*Work item*:
Retype the data below verbatim; pictures do not belong in the copy.

*Extracted records*:
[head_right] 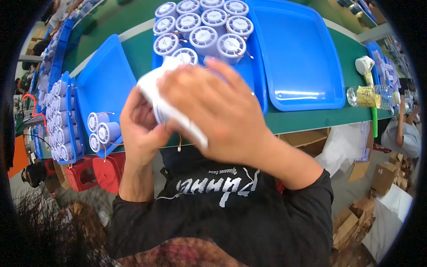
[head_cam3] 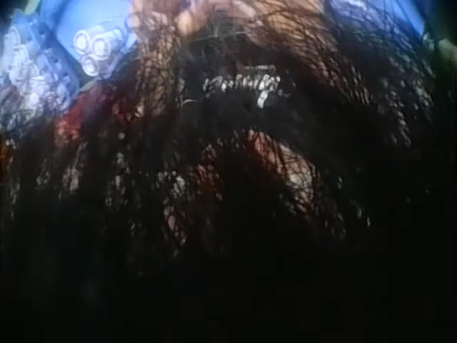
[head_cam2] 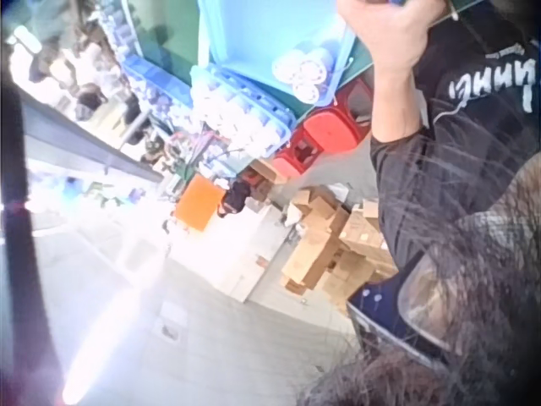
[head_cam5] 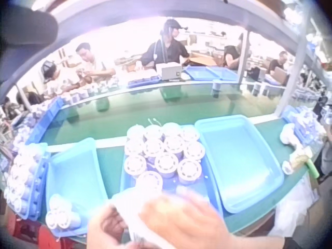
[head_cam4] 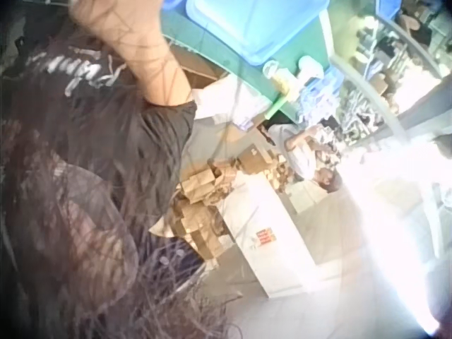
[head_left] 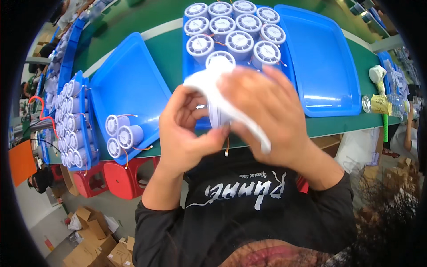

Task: Cleaning small white plastic electronic components with a cloth and a liquid solution.

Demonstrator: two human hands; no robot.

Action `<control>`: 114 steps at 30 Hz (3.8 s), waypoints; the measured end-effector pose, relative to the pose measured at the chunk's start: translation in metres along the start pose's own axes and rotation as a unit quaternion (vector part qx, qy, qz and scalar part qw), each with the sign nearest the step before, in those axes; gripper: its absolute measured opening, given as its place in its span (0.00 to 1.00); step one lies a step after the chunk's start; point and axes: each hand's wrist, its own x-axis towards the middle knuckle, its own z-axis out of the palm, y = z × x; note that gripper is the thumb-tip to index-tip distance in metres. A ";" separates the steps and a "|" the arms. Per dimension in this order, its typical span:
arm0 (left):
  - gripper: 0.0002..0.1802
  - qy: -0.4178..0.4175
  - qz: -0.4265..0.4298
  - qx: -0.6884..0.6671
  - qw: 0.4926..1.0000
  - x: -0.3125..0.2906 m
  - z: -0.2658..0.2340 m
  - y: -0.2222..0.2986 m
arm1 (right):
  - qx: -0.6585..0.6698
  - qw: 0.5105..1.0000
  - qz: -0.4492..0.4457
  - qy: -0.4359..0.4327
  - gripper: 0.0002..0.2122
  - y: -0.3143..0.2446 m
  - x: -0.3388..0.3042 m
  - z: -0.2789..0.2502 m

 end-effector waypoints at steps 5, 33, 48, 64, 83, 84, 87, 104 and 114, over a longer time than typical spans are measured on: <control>0.35 0.014 -0.076 -0.094 0.993 -0.007 0.010 -0.005 | -0.023 0.999 0.021 -0.019 0.22 -0.021 -0.011 -0.006; 0.38 -0.089 0.192 0.102 0.972 -0.011 -0.020 0.000 | 0.947 0.193 0.249 -0.062 0.21 -0.004 -0.058 0.029; 0.35 0.013 0.096 0.032 0.995 -0.006 0.012 -0.013 | 0.567 0.784 0.236 0.088 0.35 -0.003 -0.020 0.009; 0.31 -0.079 0.258 0.321 0.908 -0.002 -0.012 -0.001 | 0.631 0.644 0.413 0.128 0.14 -0.014 -0.025 0.024; 0.42 -0.133 0.210 0.325 0.912 -0.007 -0.006 0.000 | 0.576 0.706 0.400 0.099 0.14 -0.013 -0.039 0.014; 0.41 -0.089 0.184 0.238 0.950 -0.011 -0.003 -0.002 | 0.562 0.738 0.350 0.131 0.12 -0.017 -0.040 0.011; 0.40 -0.070 0.054 0.077 0.993 -0.014 0.003 0.006 | 0.332 0.913 0.183 0.153 0.09 -0.011 -0.044 0.012; 0.34 -0.105 -0.026 0.025 0.994 -0.009 0.003 0.007 | 0.274 0.935 0.160 0.161 0.09 -0.009 -0.051 0.020; 0.30 -0.096 -0.067 0.020 0.993 -0.011 0.002 0.008 | 0.339 0.903 0.232 0.123 0.08 -0.014 -0.050 0.017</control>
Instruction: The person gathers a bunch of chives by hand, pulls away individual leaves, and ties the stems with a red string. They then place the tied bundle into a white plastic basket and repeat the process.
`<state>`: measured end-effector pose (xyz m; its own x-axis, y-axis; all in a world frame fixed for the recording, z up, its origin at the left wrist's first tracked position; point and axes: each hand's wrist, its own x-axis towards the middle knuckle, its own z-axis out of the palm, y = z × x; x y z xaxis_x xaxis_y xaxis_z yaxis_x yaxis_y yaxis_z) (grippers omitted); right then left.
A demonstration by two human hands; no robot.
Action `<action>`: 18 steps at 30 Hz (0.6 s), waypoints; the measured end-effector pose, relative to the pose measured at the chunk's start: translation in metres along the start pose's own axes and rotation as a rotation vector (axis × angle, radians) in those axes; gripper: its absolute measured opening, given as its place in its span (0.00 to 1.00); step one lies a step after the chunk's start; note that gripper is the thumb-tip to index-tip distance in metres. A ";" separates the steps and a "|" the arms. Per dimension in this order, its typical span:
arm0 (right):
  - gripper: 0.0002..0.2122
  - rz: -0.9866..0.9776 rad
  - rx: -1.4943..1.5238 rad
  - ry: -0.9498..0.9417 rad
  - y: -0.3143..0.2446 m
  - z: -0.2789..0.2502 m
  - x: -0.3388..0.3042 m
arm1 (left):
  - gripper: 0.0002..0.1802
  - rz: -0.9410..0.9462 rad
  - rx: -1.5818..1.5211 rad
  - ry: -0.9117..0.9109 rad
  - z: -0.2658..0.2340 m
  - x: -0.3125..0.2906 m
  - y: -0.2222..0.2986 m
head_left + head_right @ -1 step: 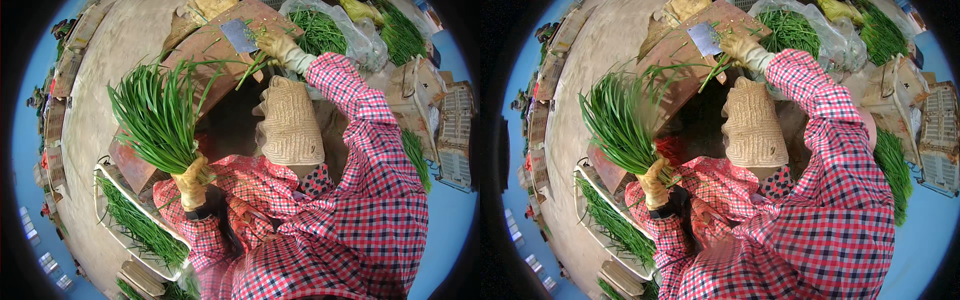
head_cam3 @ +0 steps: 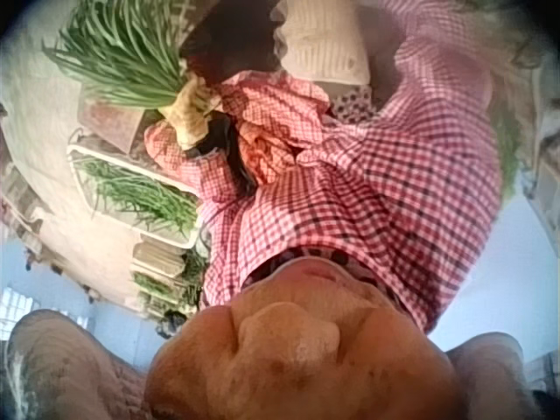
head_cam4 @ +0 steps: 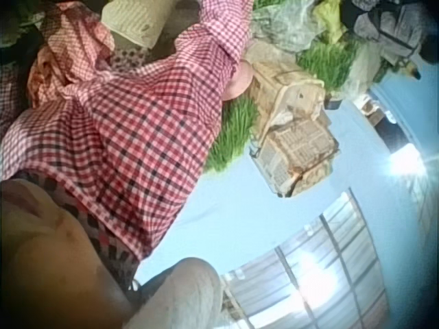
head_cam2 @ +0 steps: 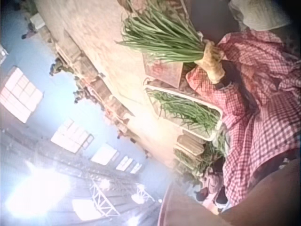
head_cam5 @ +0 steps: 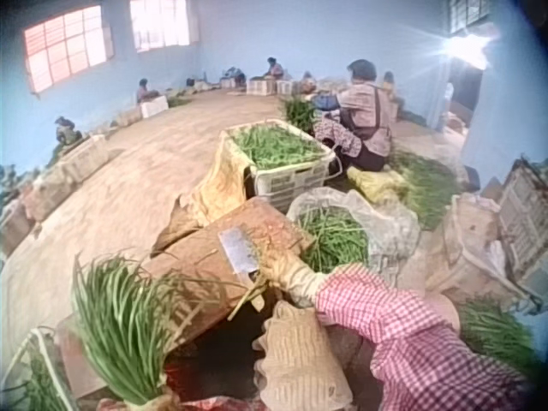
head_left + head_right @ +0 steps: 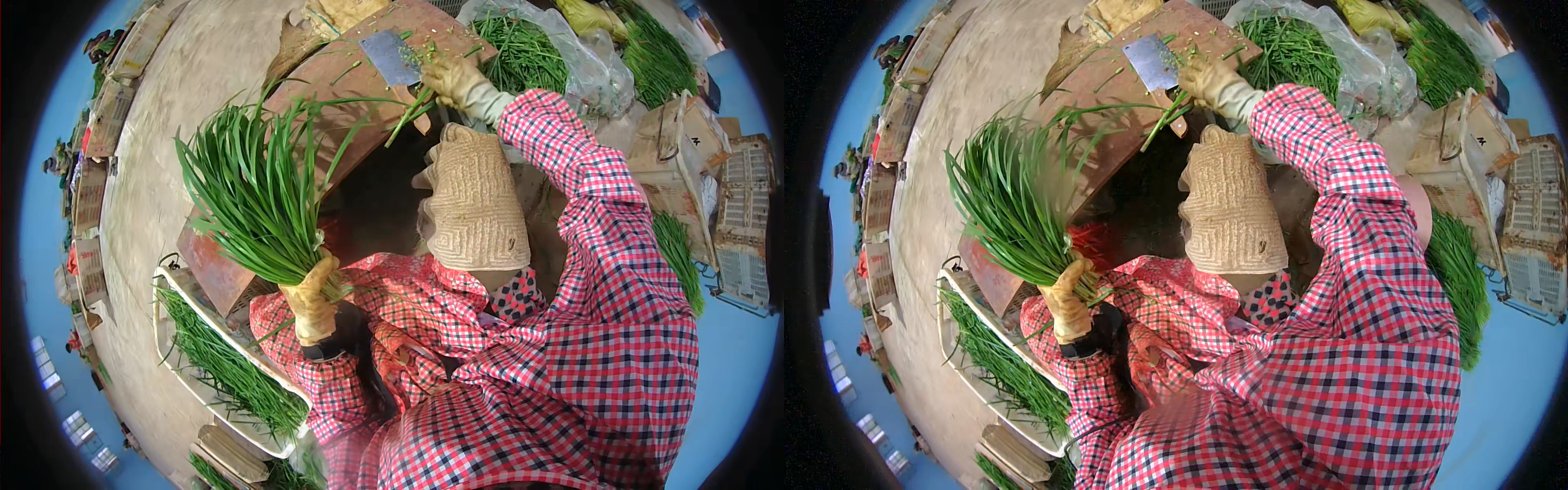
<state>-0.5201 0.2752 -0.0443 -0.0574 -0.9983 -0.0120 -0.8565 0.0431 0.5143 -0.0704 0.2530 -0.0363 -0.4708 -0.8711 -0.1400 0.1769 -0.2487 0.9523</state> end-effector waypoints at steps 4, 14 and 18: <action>0.18 -0.077 -0.037 0.114 -0.016 0.022 -0.009 | 0.20 -0.009 -0.004 -0.016 0.005 0.000 0.005; 0.13 -0.028 0.251 0.194 0.010 -0.002 -0.035 | 0.19 -0.086 -0.071 -0.011 -0.007 -0.001 -0.006; 0.16 -0.068 -0.050 0.493 0.076 0.005 -0.067 | 0.24 -0.040 -0.015 -0.065 -0.018 0.002 -0.019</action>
<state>-0.5835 0.3451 -0.0084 0.2574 -0.8992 0.3537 -0.8233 -0.0125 0.5674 -0.0588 0.2482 -0.0596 -0.5324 -0.8312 -0.1599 0.1698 -0.2899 0.9419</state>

*Task answer*:
[head_right] 
[head_cam3] 
[head_cam2] 
[head_cam5] 
[head_cam4] 
[head_left] 

Task: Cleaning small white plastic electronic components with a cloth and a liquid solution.

Demonstrator: two human hands; no robot.

Action `<control>`: 114 steps at 30 Hz (3.8 s), waypoints; the measured end-effector pose, relative to the pose measured at the chunk's start: translation in metres along the start pose's own axes and rotation as a unit quaternion (vector part qx, qy, qz and scalar part qw), each with the sign nearest the step before, in those axes; gripper: its absolute measured opening, given as its place in its span (0.00 to 1.00); step one lies a step after the chunk's start; point and axes: each hand's wrist, its own x-axis towards the middle knuckle, its own z-axis out of the palm, y = z × x; note that gripper is the thumb-tip to index-tip distance in metres. A ";" separates the steps and a "|" the arms. Per dimension in this order, its typical span:
arm0 (left):
  - gripper: 0.0002..0.1802
  - qy: -0.4178..0.4175
  - qz: -0.4265..0.4298
  - qx: -0.6884..0.6671
  - qw: 0.4926..1.0000
  - x: -0.3125..0.2906 m
  - z: -0.2658..0.2340 m
  - y: -0.2222..0.2986 m
arm1 (right):
  - qx: -0.6585..0.6698
  - qw: 0.5105..1.0000
  - qz: -0.4492..0.4457
  - qy: -0.4359..0.4327
  - gripper: 0.0002..0.2122
  - y: -0.3143..0.2446 m
  - x: -0.3388..0.3042 m
  - z: -0.2789..0.2502 m

 end-effector waypoints at steps 5, 33, 48, 64, 83, 84, 87, 104 and 114, over a longer time than typical spans are measured on: <control>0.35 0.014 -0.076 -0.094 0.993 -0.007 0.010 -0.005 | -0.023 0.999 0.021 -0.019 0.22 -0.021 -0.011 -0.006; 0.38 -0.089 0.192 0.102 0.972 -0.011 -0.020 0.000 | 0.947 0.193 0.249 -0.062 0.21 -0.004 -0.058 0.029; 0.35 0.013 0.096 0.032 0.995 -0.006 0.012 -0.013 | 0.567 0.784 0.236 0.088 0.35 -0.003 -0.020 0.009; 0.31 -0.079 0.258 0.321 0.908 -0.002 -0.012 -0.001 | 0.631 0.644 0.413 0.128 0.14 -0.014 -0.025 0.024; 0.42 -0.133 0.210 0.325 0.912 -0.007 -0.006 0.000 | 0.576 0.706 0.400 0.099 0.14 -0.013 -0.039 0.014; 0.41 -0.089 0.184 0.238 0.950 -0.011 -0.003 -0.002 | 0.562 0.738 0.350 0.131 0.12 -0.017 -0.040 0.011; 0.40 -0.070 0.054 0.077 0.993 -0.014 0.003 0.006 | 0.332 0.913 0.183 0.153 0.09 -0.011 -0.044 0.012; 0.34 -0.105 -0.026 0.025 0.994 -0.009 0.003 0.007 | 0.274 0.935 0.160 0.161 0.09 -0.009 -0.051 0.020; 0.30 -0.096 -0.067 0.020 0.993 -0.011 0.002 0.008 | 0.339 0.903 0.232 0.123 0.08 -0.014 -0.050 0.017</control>
Instruction: The person gathers a bunch of chives by hand, pulls away individual leaves, and ties the stems with a red string. They then place the tied bundle into a white plastic basket and repeat the process.
`<state>`: measured end-effector pose (xyz m; its own x-axis, y-axis; all in a world frame fixed for the recording, z up, its origin at the left wrist's first tracked position; point and axes: each hand's wrist, its own x-axis towards the middle knuckle, its own z-axis out of the palm, y = z × x; x y z xaxis_x xaxis_y xaxis_z yaxis_x yaxis_y yaxis_z) (grippers omitted); right then left.
A demonstration by two human hands; no robot.
Action `<action>`: 18 steps at 30 Hz (0.6 s), waypoints; the measured end-effector pose, relative to the pose measured at the chunk's start: translation in metres along the start pose's own axes and rotation as a rotation vector (axis × angle, radians) in those axes; gripper: its absolute measured opening, given as its place in its span (0.00 to 1.00); step one lies a step after the chunk's start; note that gripper is the thumb-tip to index-tip distance in metres. A ";" separates the steps and a "|" the arms. Per dimension in this order, its typical span:
arm0 (right):
  - gripper: 0.0002..0.2122
  - rz: -0.9866..0.9776 rad
  - rx: -1.4943..1.5238 rad
  - ry: -0.9498..0.9417 rad
  - y: -0.3143..0.2446 m
  - z: -0.2789..0.2502 m
  - x: -0.3388..0.3042 m
arm1 (left):
  - gripper: 0.0002..0.1802
  - rz: -0.9410..0.9462 rad
  - rx: -1.5818..1.5211 rad
  - ry: -0.9117..0.9109 rad
  - z: -0.2658..0.2340 m
  - x: -0.3125..0.2906 m
  - y: -0.2222..0.2986 m
head_left + head_right @ -1 step: 
head_cam3 @ +0 steps: 
head_cam4 @ +0 steps: 
head_cam2 @ +0 steps: 
head_cam5 @ +0 steps: 
head_left + head_right @ +0 steps: 
<state>-0.5201 0.2752 -0.0443 -0.0574 -0.9983 -0.0120 -0.8565 0.0431 0.5143 -0.0704 0.2530 -0.0363 -0.4708 -0.8711 -0.1400 0.1769 -0.2487 0.9523</state> end-effector waypoints at steps 4, 14 and 18: <action>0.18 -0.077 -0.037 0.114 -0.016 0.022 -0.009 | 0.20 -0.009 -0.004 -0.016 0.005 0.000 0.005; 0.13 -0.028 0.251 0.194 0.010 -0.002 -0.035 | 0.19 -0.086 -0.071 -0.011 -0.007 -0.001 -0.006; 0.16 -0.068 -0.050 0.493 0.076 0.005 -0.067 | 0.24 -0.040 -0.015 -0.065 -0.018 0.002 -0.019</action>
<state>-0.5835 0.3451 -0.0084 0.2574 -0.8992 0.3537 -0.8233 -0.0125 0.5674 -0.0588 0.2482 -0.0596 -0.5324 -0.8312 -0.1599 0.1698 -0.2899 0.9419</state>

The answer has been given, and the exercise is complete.